Le 22 décembre 2025, La Poste a été touchée par une attaque DDoS au pire moment, relançant une campagne attribuée à NoName057(16), entre nuisance publique, récit de propagande et signaux inquiétants autour de l’industriel.

Depuis le 22 décembre 2025, une série d’attaques par déni de service distribué vise des services français, avec La Poste comme cible la plus visible en pleine période de pointe. Les assaillants, attribués au collectif prorusse NoName057(16), revendiquent une stratégie de pression continue : listes de sites, répétition des coups, communication destinée à amplifier l’effet social et médiatique. La campagne touche des services locaux (Rennes Métropole), des transports (tramway d’Angers), des acteurs énergétiques (sous-domaines ou services associés à EDF), un service lié au Crédit Agricole, l’ARCEP et des plateformes web d’aéroports, jusqu’à l’aéroport de Tahiti cité dans les revendications. En parallèle, le groupe entretient une ambiguïté en évoquant aussi des systèmes industriels liés aux eaux usées, sans preuve publique à ce stade. Ils ont signé leur attaque de décembre par un message simple : « Merry Christmas, French Russophobes!« 

La Poste, un choix « pile au pire moment« 

Le lundi 22 décembre 2025, l’accès à plusieurs services en ligne de La Poste et de La Banque Postale a été perturbé par une attaque DDoS. Le mécanisme est connu : au lieu d’exfiltrer des données, l’attaquant cherche à rendre un service indisponible en le saturant de requêtes. Le résultat, lui, se voit immédiatement côté usagers : pages inaccessibles, lenteurs, opérations en ligne dégradées, au moment précis où l’activité logistique et les démarches numériques explosent, entre expéditions de fin d’année et besoins bancaires courants. L’une des adresses visée par les pirates : l’identité numérique de La Poste.723498

Dans les heures suivantes, des revendications ont circulé dans l’écosystème des assaillants. NoName057(16) a rapidement revendiqué les attaques. La séquence illustre la grammaire habituelle de ces campagnes : l’effet technique est parfois temporaire, mais l’effet psychologique, lui, est travaillé. Choisir une cible de masse, au plus près de Noël, maximise l’irritation sociale, le relais médiatique et l’impression d’une vulnérabilité collective. Dans ce registre, le « timing » fait partie de l’attaque autant que le trafic malveillant.

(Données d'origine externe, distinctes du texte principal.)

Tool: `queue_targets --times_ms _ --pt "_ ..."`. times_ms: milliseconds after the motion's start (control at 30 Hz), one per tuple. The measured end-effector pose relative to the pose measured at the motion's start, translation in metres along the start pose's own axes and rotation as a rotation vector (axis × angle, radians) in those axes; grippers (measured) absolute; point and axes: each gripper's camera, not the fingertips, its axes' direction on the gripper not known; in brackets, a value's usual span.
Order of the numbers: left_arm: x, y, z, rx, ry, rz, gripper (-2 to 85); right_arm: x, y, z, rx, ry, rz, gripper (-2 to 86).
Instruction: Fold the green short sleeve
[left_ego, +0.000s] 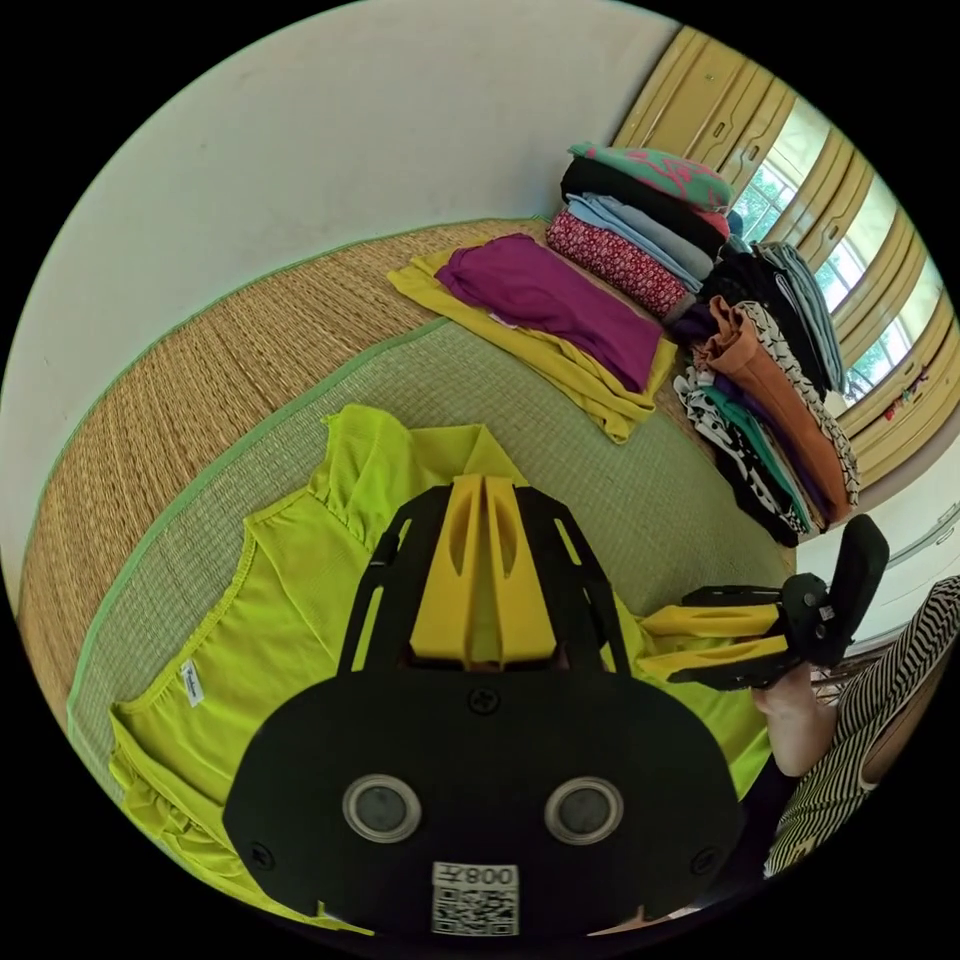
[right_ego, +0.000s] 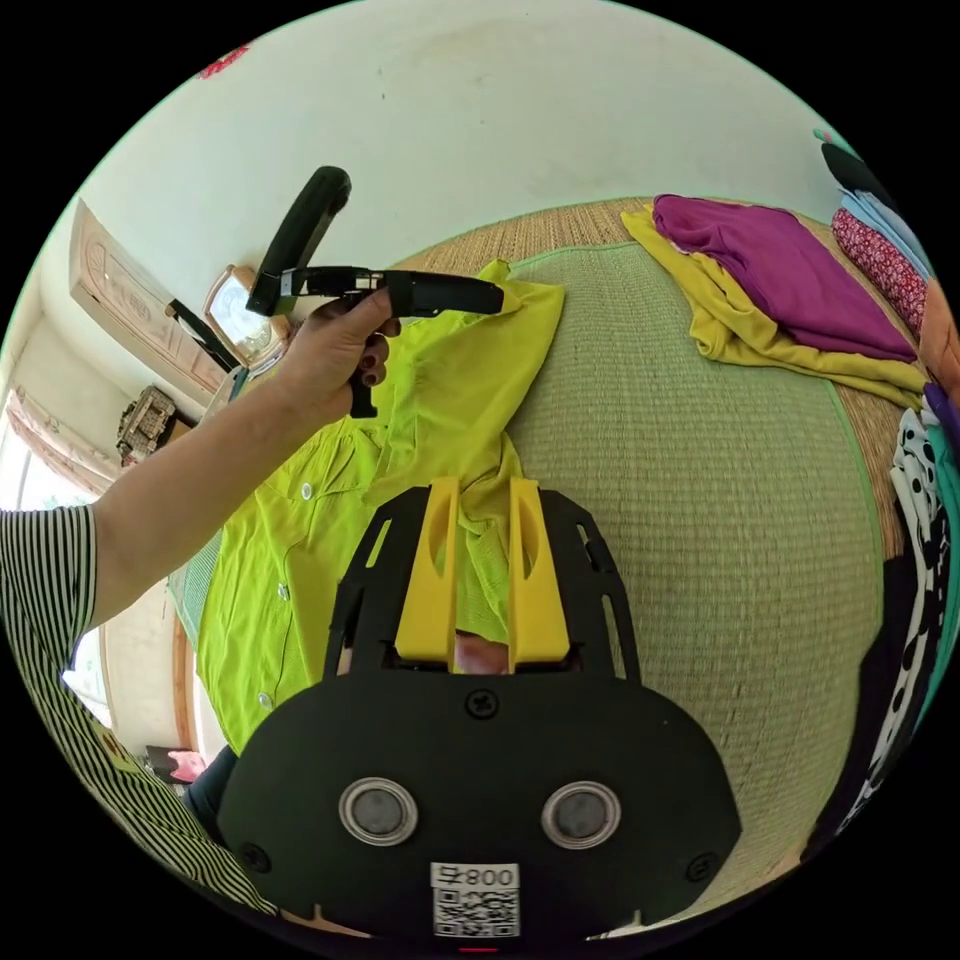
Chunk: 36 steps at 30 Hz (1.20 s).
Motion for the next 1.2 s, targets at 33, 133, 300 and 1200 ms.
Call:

Ce type d’action s’inscrit aussi dans une logique de signalement politique. NoName057(16) se présente comme un collectif engagé, prorusse, apparu après le début de la guerre en Ukraine en 2022, et se concentre surtout sur des DDoS visant des organismes publics ou des entreprises situés dans des pays considérés comme favorables à Kiev. La cible n’est donc pas seulement un service numérique : c’est un symbole. La Poste, service du quotidien, incarne à la fois l’État, l’économie et la vie pratique. En la touchant, même brièvement, l’attaquant fabrique une scène de propagande, plus facile à raconter qu’une intrusion silencieuse.

Pourquoi ces cyber attaques : « The infrastructure of France […] has been down because of they are helping to Ukraine with millitary equipment« , écrit NoName. Traduisez que les hacktivites ne sont pas content de l’aide militaire technique apporté par la France à l’Ukraine.

Une campagne en série, des cibles qui dessinent un récit

La séquence ne s’est pas arrêtée à La Poste. À partir du 22 décembre, et selon les informations receuillies par le service de veille ZATAZ, plusieurs entités françaises ont été citées ou affectées. Des services liés à Rennes Métropole apparaissent dans la liste, tout comme la Sécurité Routiére ou encore Eurotunnel via GetLink. Des services associés au tramway d’Angers sont mentionnés. Plusieurs sous-domaines ou services rattachés à EDF figurent aussi parmi les cibles revendiquées. Un outil ou service lié au Crédit Agricole est affiché, tout comme l’ARCEP. Des services web associés à des aéroports, décrits comme des plateformes régionales, sont ajoutés à la liste, les aéroports de Tahiti, Lille, Rennes, Marseille, Lyon, Strasbourg, Caen, Bergerac ou encore Rouen et Toulon sont également mentionnés dans les revendications.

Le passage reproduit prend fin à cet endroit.